Source data
######

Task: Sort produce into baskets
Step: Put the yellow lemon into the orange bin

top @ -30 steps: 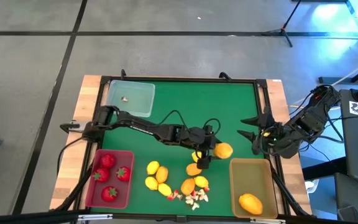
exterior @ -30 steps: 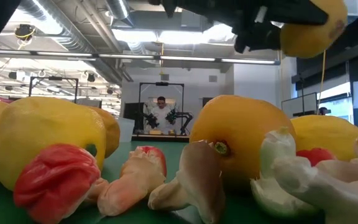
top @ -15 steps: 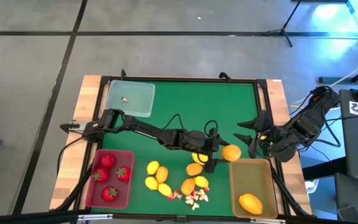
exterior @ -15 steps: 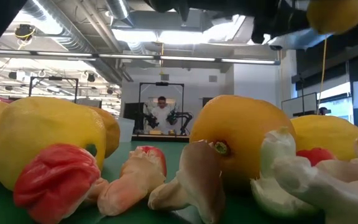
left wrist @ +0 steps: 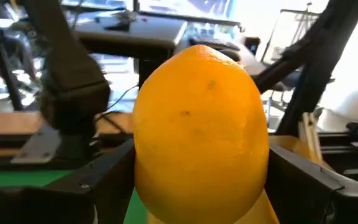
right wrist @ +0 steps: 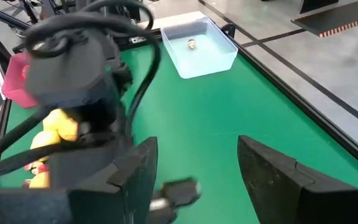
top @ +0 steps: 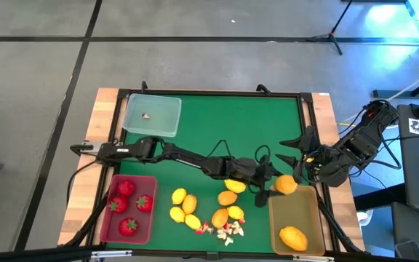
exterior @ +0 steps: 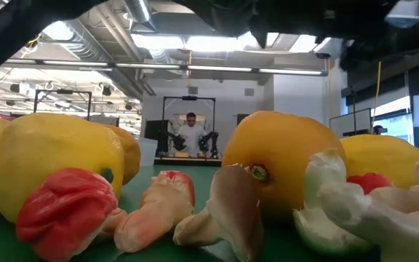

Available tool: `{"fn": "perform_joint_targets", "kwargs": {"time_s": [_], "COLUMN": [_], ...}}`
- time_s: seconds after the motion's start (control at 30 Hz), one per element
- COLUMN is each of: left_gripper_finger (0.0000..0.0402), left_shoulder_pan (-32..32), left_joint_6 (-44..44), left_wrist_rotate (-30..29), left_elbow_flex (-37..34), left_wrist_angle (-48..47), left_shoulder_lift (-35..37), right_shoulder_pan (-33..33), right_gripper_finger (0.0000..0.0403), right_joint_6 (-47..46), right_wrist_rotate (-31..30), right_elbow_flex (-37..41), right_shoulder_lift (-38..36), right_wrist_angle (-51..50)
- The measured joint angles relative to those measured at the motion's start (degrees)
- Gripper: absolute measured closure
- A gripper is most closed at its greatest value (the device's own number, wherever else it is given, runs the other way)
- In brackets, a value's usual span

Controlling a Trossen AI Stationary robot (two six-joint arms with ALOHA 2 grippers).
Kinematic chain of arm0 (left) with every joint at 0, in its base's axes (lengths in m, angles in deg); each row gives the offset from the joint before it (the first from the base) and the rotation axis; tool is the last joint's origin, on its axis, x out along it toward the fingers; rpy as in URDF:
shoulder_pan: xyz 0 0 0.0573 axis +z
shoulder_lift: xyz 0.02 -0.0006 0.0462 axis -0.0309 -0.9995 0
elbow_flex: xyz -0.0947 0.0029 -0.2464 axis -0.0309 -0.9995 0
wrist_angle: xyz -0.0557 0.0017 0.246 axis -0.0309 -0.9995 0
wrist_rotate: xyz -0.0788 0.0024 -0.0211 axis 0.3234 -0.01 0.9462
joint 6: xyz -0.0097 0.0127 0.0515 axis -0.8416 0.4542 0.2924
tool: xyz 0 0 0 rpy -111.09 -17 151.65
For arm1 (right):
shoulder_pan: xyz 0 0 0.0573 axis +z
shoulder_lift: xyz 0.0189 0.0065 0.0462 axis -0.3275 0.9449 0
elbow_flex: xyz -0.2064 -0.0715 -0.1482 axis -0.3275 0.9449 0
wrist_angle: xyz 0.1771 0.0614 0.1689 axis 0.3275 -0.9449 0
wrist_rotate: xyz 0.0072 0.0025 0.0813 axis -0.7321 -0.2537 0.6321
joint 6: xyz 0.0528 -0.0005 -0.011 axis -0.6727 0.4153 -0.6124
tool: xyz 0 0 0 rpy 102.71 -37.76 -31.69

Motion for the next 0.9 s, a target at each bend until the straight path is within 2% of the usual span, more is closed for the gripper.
{"fn": "perform_joint_targets", "kwargs": {"time_s": [0.23, 0.33, 0.43, 0.7, 0.83, 0.9], "left_gripper_finger": [0.01, 0.0092, 0.0077, 0.0043, 0.0033, 0.0032], "left_shoulder_pan": [-2.09, -3.38, -3.01, -2.5, -1.9, -1.78], "left_joint_6": [4.37, 6.37, 6.08, 3.04, 1.6, 3.05], "left_wrist_rotate": [1.14, -1.93, -4.85, -4.82, -5.11, -3.97], "left_elbow_flex": [4.52, 4.72, 4.96, 5.37, 6.16, 7.02], "left_wrist_angle": [0.26, 0.25, 1.92, 4.02, -0.64, -7.78], "left_shoulder_lift": [-5.07, -6.38, -6.74, -6.76, -6.76, -5.88], "right_shoulder_pan": [0.0, 0.02, 0.02, 0.01, 0.0, 0.02], "right_gripper_finger": [0.0182, 0.0182, 0.0182, 0.0182, 0.0182, 0.0182], "right_joint_6": [0.02, 0.02, -0.24, -0.06, -0.02, -0.02], "right_wrist_rotate": [1.02, 1.01, 1.01, 1.02, 1.03, 1.03], "right_elbow_flex": [0.0, 0.0, 0.0, 0.0, 0.0, 0.0], "right_shoulder_lift": [0.0, 0.02, 0.02, 0.02, 0.02, 0.03], "right_wrist_angle": [-0.42, -0.39, -0.36, -0.48, -0.82, -0.87]}}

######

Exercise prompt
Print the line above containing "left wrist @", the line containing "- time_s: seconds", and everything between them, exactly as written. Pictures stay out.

Completed exercise
left wrist @ +0 steps: 
right wrist @ +0 steps: 
top @ +0 steps: 
exterior @ +0 steps: 

Available tool: `{"fn": "perform_joint_targets", "kwargs": {"time_s": [_], "COLUMN": [_], ...}}`
- time_s: seconds after the motion's start (control at 30 Hz), one per element

No further output is needed for this exercise.